The video, set to the song "I Feel Pretty,'' has been airing on television, posted on YouTube and circulating on the Internet the past few days with potentially devastating effect for the man unflatteringly referred to as the "Breck Girl.'' It also illustrates the enormous power of YouTube in politics forevermore.


For a while, it seemed Edwards might shake the Breck brand. Recently, while responding to Ann Coulter's remark referring to him with a word we're not allowed to use, Edwards sported a studiously short-cropped, un-boyish do. His face was so frozen in gravitas that Dick Cheney sent him a bottle of champagne and a joy buzzer.


Now, thanks to the omnipresent and unforgiving YouTube — and the incessant linkage of Web sites — John Edwards isn't just associated with hair. He is hair.


He's also a stand-in for Narcissus, mesmerized by his own beauty reflected in the small mirror he holds up to appraise himself. I feel pretty, oh so pretty. I feel pretty and witty and ... oh never mind.


Anyone who has had a photograph taken or appeared on camera understands that primping precedes picture. We've all done it. Combed the hair, worn the makeup, considered the surgery.


But not all of us are running for president of the United States. Didn't Edwards know they were filming? Didn't the doo-wop dude of the Blogosphere know that the Internet crouches in wait for anyone who dares pretend to the throne?


The captured moment shows Edwards not just fixing his hair, but taking it very, very seriously. After he sweeps his bangs aside for about the tenth time — and after the makeup artist has finished muting his shine — Edwards takes the small powder compact from her for a final review.


Another brush of the bangs. Another. Another. He is not just interested in how he looks. He is riveted, his laser gaze so intense, you wonder: What's he looking for?


Many times lately, I've defended Edwards in private conversations, saying it's not his fault he's so cute. He was born that way. It's not his fault he looks young for his age. Lucky people do. It's not his fault that he's rich. At least it's not un-American, even if his populist "Two Americas'' message rings a little faux as he builds a 28,000-square-foot monument to Ego. I mean, a house.


But vanity: Whose fault is that? Vanity belongs to one and only one — the Self. How absorbed does a self need to be to miss the fact that a camera — that motor-driven, soul-snatching valet to man's vanity — is watching?


Americans are pretty forgiving of most sins. Gluttony, lust, greed. We forgive them because we're all guilty by degrees. But vanity is of another order, especially — and perhaps unfairly — when it comes to men.


Women get a pass for indulging their vanity, mostly because men appreciate the effort and applaud the result.


But we want men to be unaware of their attractiveness. Fairly or not, vanity is deemed unmanly.

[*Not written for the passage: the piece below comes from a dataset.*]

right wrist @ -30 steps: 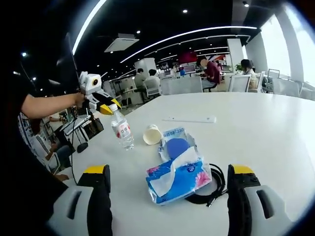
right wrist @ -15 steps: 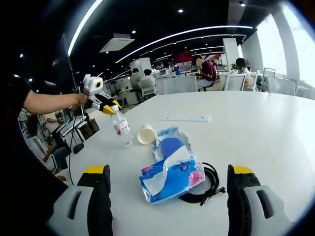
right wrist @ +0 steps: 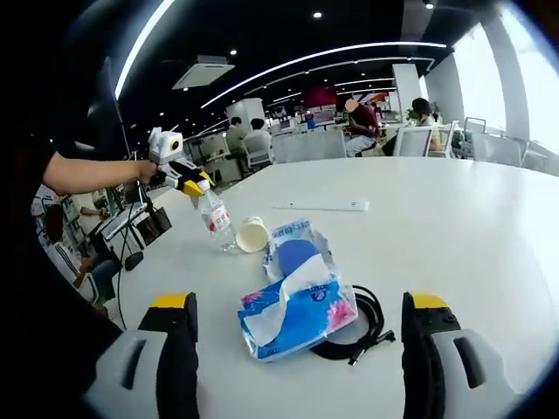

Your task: Arrange the tabletop items into an orderly group along one side of the table until the central work area is clear of visible clutter.

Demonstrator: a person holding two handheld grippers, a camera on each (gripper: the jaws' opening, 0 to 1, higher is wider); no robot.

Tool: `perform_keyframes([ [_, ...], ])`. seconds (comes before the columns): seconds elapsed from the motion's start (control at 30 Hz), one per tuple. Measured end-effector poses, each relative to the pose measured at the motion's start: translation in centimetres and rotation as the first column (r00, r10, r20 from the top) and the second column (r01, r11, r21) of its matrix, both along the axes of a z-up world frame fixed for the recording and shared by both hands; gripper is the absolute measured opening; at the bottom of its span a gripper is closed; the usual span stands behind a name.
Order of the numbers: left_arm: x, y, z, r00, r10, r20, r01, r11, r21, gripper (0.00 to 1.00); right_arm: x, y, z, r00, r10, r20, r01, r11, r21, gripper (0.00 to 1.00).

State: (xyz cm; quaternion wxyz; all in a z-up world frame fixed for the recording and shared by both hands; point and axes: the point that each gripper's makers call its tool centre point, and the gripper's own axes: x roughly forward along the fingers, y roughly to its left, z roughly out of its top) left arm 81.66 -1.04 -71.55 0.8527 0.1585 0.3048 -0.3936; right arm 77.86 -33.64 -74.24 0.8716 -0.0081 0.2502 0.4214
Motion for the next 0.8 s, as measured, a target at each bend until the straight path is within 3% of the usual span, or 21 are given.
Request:
perform_keyframes([
  [0.4,0.6,1.3,-0.5,1.000,-0.015,-0.015,0.015,1.000,0.000,0.19,-0.1,-0.7,-0.6,1.000,-0.013,-0.015,0.013,1.000,-0.015,0.93],
  [0.8,0.2,0.4,-0.2,0.999,-0.043,-0.028,0.041,0.998,-0.053,0.21,-0.2,-0.4,-1.0,1.000,-0.001,-0.023,0.000,1.000,-0.026,0.92],
])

Don't look at me. I didn't write the rules. But I do know them. Women don't trust men who spend more time in the bathroom than they do. And men don't trust men who primp.


The YouTube phenomenon has changed forever the nature and tenor of politics. What used to be inadmissible in a civil society is now forever on display. Fair play is obsolete and privacy is a memory. Whether YouTube is the ruin or salvation of democracy remains to be seen, but it's unlikely Edwards will be able to survive the tyranny of his bangs.


Or his lips. The video that couldn't get any worse got worse. At the end of the two-minute segment, Edwards licks his lips several times, moistening them, no doubt, so that he can speak freely. But the effect is disastrously reptilian. When you're running for president, evoking the image of a snake — that quintessential merchant of vanities and biblical trickster of mortals — is not helpful.


Symbolically, Edwards has suffered more than a bad hair day.